This is probably going to be a controversial post from within the web developer community, but this is something that needs to be communicated to storefronts weighing their online options to keep their business afloat. This post was somewhat inspired by a great conversation I had with Kris Trudeau at HPX Media about the business strategy implications of the technology we build for our clients. Across the Comox Valley and Vancouver Island design, tech, and marketing communities that I'm a part of, I'm seeing people come together to find ways to solve problems for the local businesses in their community. While this well-natured act is exactly the kind of thing we need during this pandemic, it is ultimately going to cause frustration for the store owners who take advantage of these free services. Why? I will explain by speaking directly to the design, tech, and marketing professionals in our industry.

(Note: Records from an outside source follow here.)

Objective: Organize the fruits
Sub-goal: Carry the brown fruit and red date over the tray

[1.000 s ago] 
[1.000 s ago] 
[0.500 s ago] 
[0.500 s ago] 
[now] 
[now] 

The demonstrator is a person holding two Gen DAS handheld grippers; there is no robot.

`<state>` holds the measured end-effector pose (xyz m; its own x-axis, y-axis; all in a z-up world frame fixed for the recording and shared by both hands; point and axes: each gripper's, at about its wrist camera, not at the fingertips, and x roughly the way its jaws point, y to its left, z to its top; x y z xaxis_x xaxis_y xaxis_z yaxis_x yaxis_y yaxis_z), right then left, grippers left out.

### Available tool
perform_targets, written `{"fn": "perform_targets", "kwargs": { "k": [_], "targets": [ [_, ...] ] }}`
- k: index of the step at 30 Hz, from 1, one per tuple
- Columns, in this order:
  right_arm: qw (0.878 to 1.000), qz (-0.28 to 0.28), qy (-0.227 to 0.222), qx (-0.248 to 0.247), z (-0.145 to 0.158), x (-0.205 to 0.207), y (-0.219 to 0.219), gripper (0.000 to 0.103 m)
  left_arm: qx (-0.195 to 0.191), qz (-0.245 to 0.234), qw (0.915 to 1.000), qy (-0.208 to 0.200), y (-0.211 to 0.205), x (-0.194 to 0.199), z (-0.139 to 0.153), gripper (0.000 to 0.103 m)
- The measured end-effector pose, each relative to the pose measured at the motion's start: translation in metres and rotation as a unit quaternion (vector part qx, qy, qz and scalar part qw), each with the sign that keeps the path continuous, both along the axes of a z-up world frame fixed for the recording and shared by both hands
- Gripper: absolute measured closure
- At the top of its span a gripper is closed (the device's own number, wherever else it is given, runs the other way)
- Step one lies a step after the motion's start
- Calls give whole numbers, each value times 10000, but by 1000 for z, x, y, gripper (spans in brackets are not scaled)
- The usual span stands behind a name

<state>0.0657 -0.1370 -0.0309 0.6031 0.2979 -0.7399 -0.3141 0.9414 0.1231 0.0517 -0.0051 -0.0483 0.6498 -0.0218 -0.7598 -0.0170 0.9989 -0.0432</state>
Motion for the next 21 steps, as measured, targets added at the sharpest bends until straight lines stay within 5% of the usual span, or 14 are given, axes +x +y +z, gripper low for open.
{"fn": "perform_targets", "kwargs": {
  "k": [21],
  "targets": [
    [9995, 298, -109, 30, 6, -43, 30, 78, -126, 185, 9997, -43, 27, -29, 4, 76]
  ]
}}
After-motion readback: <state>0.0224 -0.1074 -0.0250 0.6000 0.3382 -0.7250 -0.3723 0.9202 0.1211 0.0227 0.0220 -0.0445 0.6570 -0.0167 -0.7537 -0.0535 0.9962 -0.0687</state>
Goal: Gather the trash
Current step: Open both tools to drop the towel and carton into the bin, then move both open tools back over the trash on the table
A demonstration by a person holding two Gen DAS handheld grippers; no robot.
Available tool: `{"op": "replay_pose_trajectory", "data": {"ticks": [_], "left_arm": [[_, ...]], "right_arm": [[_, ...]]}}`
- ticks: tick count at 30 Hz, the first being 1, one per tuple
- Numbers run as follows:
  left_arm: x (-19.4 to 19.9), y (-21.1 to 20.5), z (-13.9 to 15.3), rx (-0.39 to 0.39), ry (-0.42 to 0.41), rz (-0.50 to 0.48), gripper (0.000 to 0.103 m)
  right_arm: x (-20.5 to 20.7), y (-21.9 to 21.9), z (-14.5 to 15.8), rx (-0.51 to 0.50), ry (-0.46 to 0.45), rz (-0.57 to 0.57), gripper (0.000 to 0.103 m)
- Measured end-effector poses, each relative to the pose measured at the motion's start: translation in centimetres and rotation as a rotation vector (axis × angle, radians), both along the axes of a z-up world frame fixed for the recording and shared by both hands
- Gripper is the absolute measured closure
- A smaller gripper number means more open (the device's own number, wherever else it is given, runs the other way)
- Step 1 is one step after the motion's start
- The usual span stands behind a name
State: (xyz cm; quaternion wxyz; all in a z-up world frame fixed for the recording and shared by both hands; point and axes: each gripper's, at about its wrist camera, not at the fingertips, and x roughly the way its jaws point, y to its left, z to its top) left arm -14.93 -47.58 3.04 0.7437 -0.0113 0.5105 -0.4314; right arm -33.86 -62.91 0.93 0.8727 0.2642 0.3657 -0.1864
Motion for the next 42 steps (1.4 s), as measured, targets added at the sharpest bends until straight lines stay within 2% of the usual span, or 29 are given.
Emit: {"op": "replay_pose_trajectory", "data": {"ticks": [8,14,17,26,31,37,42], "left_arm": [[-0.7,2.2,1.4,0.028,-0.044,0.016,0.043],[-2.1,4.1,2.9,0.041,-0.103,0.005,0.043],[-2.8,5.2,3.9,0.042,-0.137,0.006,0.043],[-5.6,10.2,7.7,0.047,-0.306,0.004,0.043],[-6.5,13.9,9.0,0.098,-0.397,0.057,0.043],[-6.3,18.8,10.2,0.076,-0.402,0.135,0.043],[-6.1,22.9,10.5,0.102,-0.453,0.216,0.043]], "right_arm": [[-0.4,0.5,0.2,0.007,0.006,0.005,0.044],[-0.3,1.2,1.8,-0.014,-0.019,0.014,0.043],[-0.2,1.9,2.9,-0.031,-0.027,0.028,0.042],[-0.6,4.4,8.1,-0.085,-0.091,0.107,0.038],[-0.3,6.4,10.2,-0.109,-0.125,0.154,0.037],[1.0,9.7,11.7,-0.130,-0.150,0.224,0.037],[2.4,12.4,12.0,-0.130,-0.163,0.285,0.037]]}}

Offering to help for free is going to hurt the businesses you seek to help. When you build a website, especially an eCommerce website, you are also building a commitment to the business and customers that this website serves. Yes, you are excited and full of energy and want to use your powers for good. But, what happens when you start getting busy? What happens when Betty at Mom & Pop Co. needs to call you 4 times a week to figure out her new eCommerce shop? What happens when you've helped 5 Bettys? How about 10? What happens when Betty has a problem that needs to be solved right now but you didn't get around to helping her until 6 o'clock at night because you're still working your day job? What happens 6 months from now when your altruistic vigour has faded but Betty still needs help?
Let's be honest with ourselves. We get excited about building something. Creating a fresh design, and building an amazing thing that's going to solve so many problems. But eventually, we lose interest. It's inevitable. I've seen it over and over with myself and my competition. This is why a financial commitment from clients is absolutely necessary. And it's not to serve your personal gain. It's not to profit from a tragedy. It's to serve your client's long term interests. Without financial compensation, you do not have an obligation to serve your clients needs. And your client will be stuck with you and will have to go through the pain of finding another developer to pick up the pieces. And they will feel awkward going to someone else because you were so kind to give them a free website in the first place. It won't be fun for them at all, and by the time they find someone else, you'll be saying thank god that they're not siphoning all that free labor from you.
This scenario happens all the time, and worse yet, it happens even when there is a financial obligation. I have seen so many scenarios play out all the time with even lucrative contracts where the web developer neglects their client to the point of their client starting over in a stressful, costly, and unnecessary way. That risk, in my opinion, is at least ten times more likely to occur when the service provided is free.
If you must use your skills in an altruistic way, do what we're doing at Objektiv Digital. We are offering 80% off the design, development, and launching of eCommerce websites for storefront businesses. Creating a tool isn't just about creating a tool. It's also about considering the long-term business implications that tool has on both your clients and your business needs.